⟨

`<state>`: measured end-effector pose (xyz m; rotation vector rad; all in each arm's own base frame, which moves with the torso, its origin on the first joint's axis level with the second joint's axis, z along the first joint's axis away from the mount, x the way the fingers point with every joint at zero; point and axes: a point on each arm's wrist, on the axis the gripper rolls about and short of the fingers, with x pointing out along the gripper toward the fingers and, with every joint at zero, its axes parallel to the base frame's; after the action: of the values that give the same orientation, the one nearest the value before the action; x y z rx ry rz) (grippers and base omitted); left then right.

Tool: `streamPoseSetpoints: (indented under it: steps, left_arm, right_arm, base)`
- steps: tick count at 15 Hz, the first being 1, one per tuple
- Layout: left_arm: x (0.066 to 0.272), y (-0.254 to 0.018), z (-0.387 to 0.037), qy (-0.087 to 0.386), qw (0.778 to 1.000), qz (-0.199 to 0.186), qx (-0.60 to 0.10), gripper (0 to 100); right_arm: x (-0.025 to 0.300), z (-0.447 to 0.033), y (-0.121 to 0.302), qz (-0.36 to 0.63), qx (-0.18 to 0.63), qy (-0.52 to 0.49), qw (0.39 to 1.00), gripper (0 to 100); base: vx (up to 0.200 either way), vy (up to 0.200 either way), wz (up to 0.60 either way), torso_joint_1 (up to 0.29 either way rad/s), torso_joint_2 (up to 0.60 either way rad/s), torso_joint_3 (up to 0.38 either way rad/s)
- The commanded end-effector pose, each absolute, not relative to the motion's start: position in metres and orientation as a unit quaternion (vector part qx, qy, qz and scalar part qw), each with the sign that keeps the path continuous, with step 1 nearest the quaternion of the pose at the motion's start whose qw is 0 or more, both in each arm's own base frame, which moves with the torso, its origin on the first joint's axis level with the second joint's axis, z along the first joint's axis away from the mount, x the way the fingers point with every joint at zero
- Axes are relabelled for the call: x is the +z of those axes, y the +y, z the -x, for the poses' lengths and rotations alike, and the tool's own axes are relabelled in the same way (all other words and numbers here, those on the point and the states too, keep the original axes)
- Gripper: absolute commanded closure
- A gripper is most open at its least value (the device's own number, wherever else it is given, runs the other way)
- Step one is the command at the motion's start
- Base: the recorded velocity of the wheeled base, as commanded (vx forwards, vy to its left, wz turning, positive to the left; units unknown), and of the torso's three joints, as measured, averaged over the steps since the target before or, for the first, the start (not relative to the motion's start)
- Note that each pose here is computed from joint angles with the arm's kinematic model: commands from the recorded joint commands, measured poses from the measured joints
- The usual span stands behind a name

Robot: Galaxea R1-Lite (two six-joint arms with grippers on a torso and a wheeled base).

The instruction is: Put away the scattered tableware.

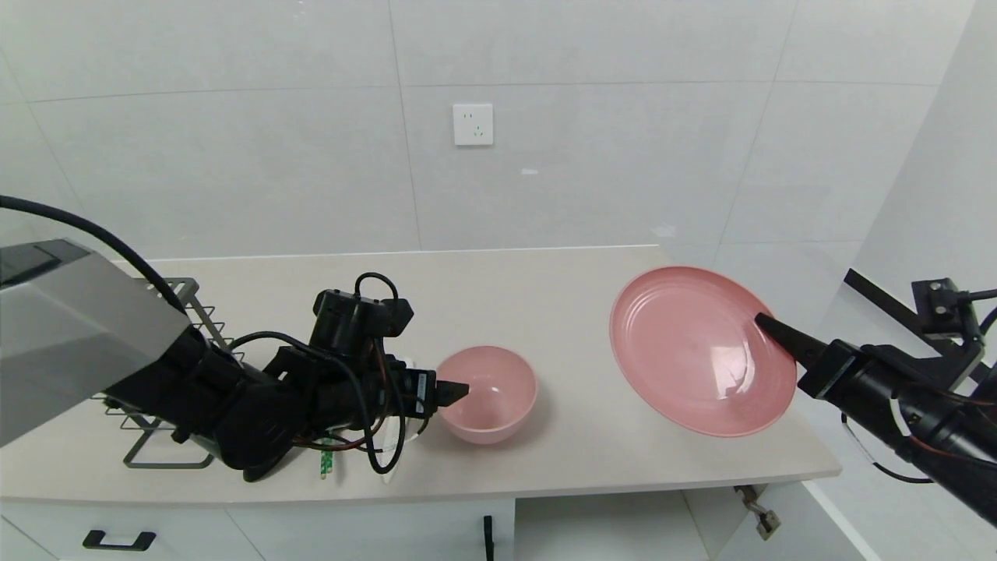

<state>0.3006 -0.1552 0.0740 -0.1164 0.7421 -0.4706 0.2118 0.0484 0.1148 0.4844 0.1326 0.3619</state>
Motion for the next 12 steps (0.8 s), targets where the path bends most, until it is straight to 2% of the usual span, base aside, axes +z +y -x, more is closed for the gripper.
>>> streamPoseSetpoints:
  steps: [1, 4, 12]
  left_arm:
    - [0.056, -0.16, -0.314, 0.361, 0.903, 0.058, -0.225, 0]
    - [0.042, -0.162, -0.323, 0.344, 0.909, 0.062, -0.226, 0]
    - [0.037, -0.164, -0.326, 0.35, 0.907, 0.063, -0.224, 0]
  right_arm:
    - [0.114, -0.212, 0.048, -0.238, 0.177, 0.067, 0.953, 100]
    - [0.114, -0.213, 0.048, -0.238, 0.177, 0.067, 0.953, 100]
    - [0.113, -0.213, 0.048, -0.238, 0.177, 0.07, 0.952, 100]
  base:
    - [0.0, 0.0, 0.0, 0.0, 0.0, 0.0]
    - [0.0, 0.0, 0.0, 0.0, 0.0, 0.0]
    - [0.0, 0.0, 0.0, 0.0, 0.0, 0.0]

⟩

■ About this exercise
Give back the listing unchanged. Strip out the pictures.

■ Result of this exercise
`<state>`: measured end-effector pose (xyz m; rotation vector rad; all in each arm's own base frame, which moves with the torso, its origin on the first joint's axis level with the second joint's axis, z along the first joint's axis away from the mount, x the way the fingers point with every joint at zero; point and axes: a point on each arm's wrist, on the axis the gripper rolls about and short of the fingers, with x pointing out along the gripper toward the fingers and, with every joint at zero, its axes parallel to the base frame's; after the action: of the values that give the same orientation, the one nearest the value before the action; x y z rx ry rz) (grippers and base omitted); left then right.

Tool: `streamPoseSetpoints: (indented under it: steps, left_arm, right_arm, base)`
- steps: tick count at 15 Hz, the first being 1, one per tuple
- Layout: left_arm: x (0.066 to 0.272), y (-0.254 to 0.018), z (-0.387 to 0.037), qy (-0.087 to 0.386), qw (0.778 to 1.000), qz (-0.199 to 0.186), qx (-0.60 to 0.10), gripper (0 to 100); right_arm: x (-0.025 to 0.300), z (-0.447 to 0.033), y (-0.121 to 0.302), qz (-0.36 to 0.63), qx (-0.18 to 0.63), qy (-0.52 to 0.49), qw (0.39 to 1.00), gripper (0 to 100); base: vx (up to 0.200 either way), vy (up to 0.200 either way), wz (up to 0.60 either way), torso_joint_1 (up to 0.29 either way rad/s), torso_joint_2 (up to 0.60 either way rad/s), torso_joint_3 (up to 0.38 either way rad/s)
- The commanded end-effector pose, each absolute, not relative to the motion's start: position in metres and orientation as a unit quaternion (vector part qx, qy, qz and scalar part qw), each with the sign that keeps the path continuous, with step 1 nearest the quaternion of the pose at the motion's start whose qw is 0 or more, both in each arm's own base frame, which moves with the torso, its origin on the first joint's axis level with the second joint's axis, z along the first joint's axis away from the mount, x the way the fingers point with every joint at zero
- Axes are relabelled for the call: x is the +z of those axes, y the +y, z the -x, for the poses' lengths and rotations alike, and the tool's own axes are relabelled in the same way (all other words and numbers here, those on the point and the states too, keep the original axes)
- Gripper: absolute commanded closure
- A gripper is most open at its least value (the device's own number, wherever else it is given, runs the other way)
- Step one is the command at the motion's start
- Base: the recorded velocity of the wheeled base, as commanded (vx forwards, vy to its left, wz turning, positive to the left; units unknown), and of the torso's three joints, as measured, averaged over the steps since the target before or, for the first, the start (not relative to the motion's start)
- Note that each pose here is computed from joint angles with the arm's kinematic model: commands from the recorded joint commands, measured poses from the measured joints
- The usual span stands behind a name

Robot: Galaxea R1-Lite (two six-joint arms with grippers on a torso and a wheeled base).

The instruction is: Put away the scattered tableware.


<state>0.3006 -0.1552 0.0740 -0.1164 0.7421 -0.4706 0.2118 0.0484 0.1148 0.4844 0.1326 0.3619</state>
Motion for the next 12 steps (0.8 s), targets where the path bends most, until it is straight to 2% of the usual span, base aside, axes +z +y -x, more is closed for the gripper.
>>> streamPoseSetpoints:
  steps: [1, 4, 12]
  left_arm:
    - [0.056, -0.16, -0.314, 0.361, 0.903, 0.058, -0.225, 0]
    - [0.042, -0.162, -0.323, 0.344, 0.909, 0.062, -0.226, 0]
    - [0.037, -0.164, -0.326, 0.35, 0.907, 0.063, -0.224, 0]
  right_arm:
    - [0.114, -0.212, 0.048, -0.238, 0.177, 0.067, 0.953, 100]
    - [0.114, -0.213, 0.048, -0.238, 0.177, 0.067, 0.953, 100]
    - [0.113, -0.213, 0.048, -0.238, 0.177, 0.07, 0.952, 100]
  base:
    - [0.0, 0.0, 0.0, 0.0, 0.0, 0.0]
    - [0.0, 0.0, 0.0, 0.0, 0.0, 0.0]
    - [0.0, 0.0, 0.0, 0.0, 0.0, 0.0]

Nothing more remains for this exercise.